==== Provided data

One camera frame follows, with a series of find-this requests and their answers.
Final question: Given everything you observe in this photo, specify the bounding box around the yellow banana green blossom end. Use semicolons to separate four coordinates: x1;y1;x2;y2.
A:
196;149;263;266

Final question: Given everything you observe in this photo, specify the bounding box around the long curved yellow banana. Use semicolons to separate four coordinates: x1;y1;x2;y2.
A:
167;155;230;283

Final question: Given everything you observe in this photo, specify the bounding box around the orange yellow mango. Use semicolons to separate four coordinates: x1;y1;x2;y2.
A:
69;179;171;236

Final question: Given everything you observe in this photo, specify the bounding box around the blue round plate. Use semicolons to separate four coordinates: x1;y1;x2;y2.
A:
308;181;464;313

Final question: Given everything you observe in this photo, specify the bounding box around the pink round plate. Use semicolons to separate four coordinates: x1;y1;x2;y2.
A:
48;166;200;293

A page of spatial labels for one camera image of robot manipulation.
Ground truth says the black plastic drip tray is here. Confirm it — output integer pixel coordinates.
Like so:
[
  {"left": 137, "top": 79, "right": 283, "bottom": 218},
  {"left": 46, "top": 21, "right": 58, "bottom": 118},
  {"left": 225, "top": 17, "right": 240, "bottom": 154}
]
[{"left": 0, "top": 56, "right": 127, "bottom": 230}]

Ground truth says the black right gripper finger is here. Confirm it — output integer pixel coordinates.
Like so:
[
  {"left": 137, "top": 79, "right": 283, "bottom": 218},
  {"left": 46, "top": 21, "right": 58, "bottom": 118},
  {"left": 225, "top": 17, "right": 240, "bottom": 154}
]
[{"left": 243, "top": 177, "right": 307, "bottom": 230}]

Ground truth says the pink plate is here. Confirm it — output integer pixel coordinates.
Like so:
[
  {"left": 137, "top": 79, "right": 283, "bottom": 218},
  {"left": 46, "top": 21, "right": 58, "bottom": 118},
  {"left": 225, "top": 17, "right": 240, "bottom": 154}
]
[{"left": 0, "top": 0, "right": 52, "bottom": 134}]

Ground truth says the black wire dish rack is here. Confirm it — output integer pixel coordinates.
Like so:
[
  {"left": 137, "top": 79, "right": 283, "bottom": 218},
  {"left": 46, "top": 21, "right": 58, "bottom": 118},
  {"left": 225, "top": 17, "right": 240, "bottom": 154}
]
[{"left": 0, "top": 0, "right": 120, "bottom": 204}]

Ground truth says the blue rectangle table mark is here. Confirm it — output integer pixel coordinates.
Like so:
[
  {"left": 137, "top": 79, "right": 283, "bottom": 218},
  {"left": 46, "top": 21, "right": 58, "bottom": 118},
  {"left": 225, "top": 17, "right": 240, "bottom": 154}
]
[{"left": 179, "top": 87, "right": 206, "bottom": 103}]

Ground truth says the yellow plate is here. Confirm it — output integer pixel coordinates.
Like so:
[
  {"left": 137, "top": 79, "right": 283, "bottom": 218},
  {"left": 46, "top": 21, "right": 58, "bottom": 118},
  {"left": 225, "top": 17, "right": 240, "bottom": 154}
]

========

What the task asks: State, as a bare number, how many lines of the records above include "integer".

Result of this task: 6